LE CADEAU SANS FIN
La révolution du gaz de schiste a été décrite comme le plus grand succès enmatière d’énergie de toute l’histoire des États-Unis, et peut-être même dumonde. En regardant les côtes américaines depuis l’Atlantique, il est facilede comprendre pourquoi
PERSONNE n’aurait pu prévoir que la persévérance d’un seul et unique homme changerait le cours de l’histoire.
Mais les répercussions du travail de l’ingénieur Nick Steinsberger dans le gisement de gaz de schiste de Barnett, où, il y a 20 ans de cela, il avait enfin découvert le mélange liquide parfait pour extraire du gaz du schiste situé trois kilomètres sous terre, se font toujours sentir de nos jours non seulement en Amérique, mais aussi aux quatre coins du monde.
« Je n’ai pas vraiment l’impression que c’est grâce à moi et au départ, je n’aurais jamais cru cela possible » a-t-il déclaré au magazine INCH depuis son bureau de Fort Worth, Texas. « À l’époque, j’essayais juste de réussir quelque chose. Mais au fil du temps, j’ai commencé à réaliser l’ampleur de ce que nous avions réalisé et ça fait du bien de se dire qu’on a aidé le monde à s’approvisionner en gaz si bon marché. »
Cette révolution, qui a été décrite comme le plus remarquable des succès en matière d’énergie de toute l’histoire américaine, a engendré d’énormes avantages pour les États-Unis. Pour l’industrie pétrochimique, l’un des plus grands consommateurs de gaz au monde.
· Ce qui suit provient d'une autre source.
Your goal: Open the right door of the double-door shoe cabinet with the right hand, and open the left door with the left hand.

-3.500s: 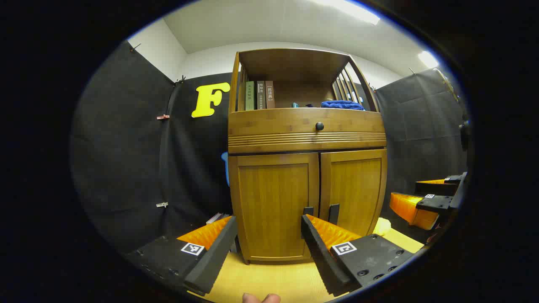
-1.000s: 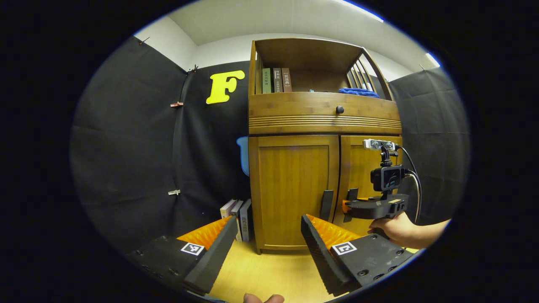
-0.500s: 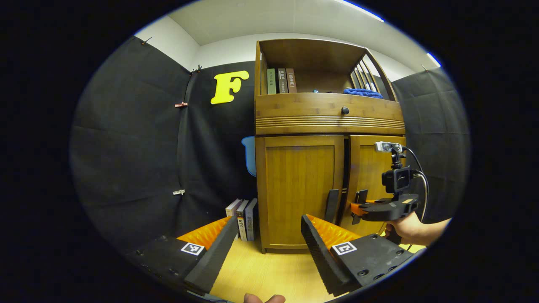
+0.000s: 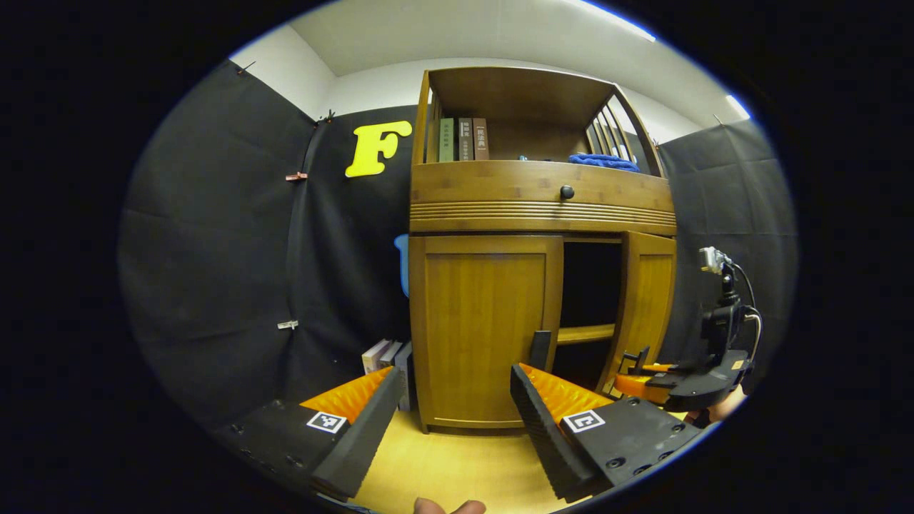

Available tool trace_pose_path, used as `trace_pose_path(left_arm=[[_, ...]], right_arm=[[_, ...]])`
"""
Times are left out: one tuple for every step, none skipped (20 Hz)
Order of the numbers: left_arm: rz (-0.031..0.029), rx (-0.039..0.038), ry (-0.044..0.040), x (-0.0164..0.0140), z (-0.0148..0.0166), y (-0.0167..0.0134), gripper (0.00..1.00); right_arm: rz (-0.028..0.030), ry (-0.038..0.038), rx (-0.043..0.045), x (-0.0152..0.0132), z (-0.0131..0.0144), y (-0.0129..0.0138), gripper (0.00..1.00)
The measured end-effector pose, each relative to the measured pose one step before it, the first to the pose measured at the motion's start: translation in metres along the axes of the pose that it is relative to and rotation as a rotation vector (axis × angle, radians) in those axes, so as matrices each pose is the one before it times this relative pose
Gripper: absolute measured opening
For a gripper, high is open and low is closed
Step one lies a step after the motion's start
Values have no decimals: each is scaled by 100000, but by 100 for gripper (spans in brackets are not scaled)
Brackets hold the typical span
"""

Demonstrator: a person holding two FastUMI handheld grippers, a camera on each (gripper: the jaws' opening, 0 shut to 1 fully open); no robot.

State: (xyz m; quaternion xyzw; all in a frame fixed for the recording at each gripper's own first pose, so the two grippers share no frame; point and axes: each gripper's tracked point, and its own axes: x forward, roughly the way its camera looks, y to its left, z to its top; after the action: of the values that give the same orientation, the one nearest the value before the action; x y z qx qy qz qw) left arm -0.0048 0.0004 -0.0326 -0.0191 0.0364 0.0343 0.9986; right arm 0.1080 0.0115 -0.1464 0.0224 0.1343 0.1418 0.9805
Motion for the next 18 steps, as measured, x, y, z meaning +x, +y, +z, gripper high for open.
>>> trace_pose_path(left_arm=[[-485,146,522,175,-224,-713,92],[-480,308,582,213,-230,-696,94],[-284,395,437,228,-40,-557,94],[-171,482,136,215,48,-591,94],[-235,613,129,255,-135,-582,94],[-195,744,144,230,-14,-606,94],[-214,754,76,208,174,-644,94],[-315,830,7,175,126,-699,92],[-313,822,-100,223,163,-698,92],[-454,804,191,167,-56,-680,95],[-616,549,177,206,91,-728,94],[-810,342,12,195,97,-777,94],[-654,402,52,203,163,-704,94],[-795,579,111,240,69,-775,94],[-708,835,-204,218,187,-682,94],[-591,1002,-332,221,144,-643,94],[-674,1026,-234,317,188,-714,94],[-784,710,-251,406,91,-638,94]], right_arm=[[-303,-27,867,-896,-21,-468,22],[-254,89,398,-916,-139,-492,22],[-463,-189,242,-877,-46,-424,22],[-579,-44,367,-1035,-305,-664,22],[-613,146,195,-911,-137,-726,22],[-769,101,646,-870,58,-876,21],[-869,279,895,-735,-49,-753,21],[-926,279,622,-581,-158,-845,21],[-902,216,5,-555,-68,-716,21],[-967,92,-655,-685,10,-707,21],[-1015,86,-566,-531,-23,-655,21],[-1146,222,419,-479,-137,-620,21],[-960,63,1130,-317,-128,-626,21],[-828,4,1578,-173,11,-535,21],[-580,15,1185,-307,0,-645,20],[-632,-18,1164,-307,96,-713,20],[-535,389,1460,-302,-77,-634,21],[-355,384,1885,-343,-75,-731,20]])
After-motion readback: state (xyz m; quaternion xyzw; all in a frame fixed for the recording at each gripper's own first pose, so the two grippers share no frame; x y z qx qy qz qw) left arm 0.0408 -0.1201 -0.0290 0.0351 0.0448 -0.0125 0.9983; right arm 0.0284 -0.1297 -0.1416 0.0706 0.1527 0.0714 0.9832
Pour l’industrie manufacturière qui a connu une renaissance. Pour les communautés les plus durement touchées par la récession. Et, chose peut-être plus surprenante, pour l’environnement.
Il y a vingt ans, 250 puits avaient été creusés pour chercher du gaz de schiste et du pétrole sur le gisement de gaz de Barnett ; aujourd’hui, il y en a plus de 200 000.
Pour l’industrie pétrochimique américaine, la découverte de ces vastes réserves inexploitées de gaz de schiste a été phénoménale.
« Les investissements américains dans les produits chimiques liés au gaz de schiste ont désormais dépassé les 158 milliards de dollars », a affirmé Cal Dooley, Président et PDG du Conseil américain de l’industrie de la chimie.
À partir du mois de janvier de cette année, 262 projets comprenant de nouvelles usines, expansions et changements de procédés pour accroître le rendement, ont été annoncés.
L’industrie pétrochimique a besoin de gaz naturel pour chauffer et alimenter ses usines de fabrication Mais ce gaz n’est pas un simple carburant pour l’énergie.
C’est aussi une matière première qui sert à fabriquer des milliers de produits essentiels dont nous avons tous besoin au quotidien. Sans lui, pas de plastique, de pièces automobiles, d’emballages, de médicaments, de pneus, de verre, de vêtements, ni d’écrans iPad.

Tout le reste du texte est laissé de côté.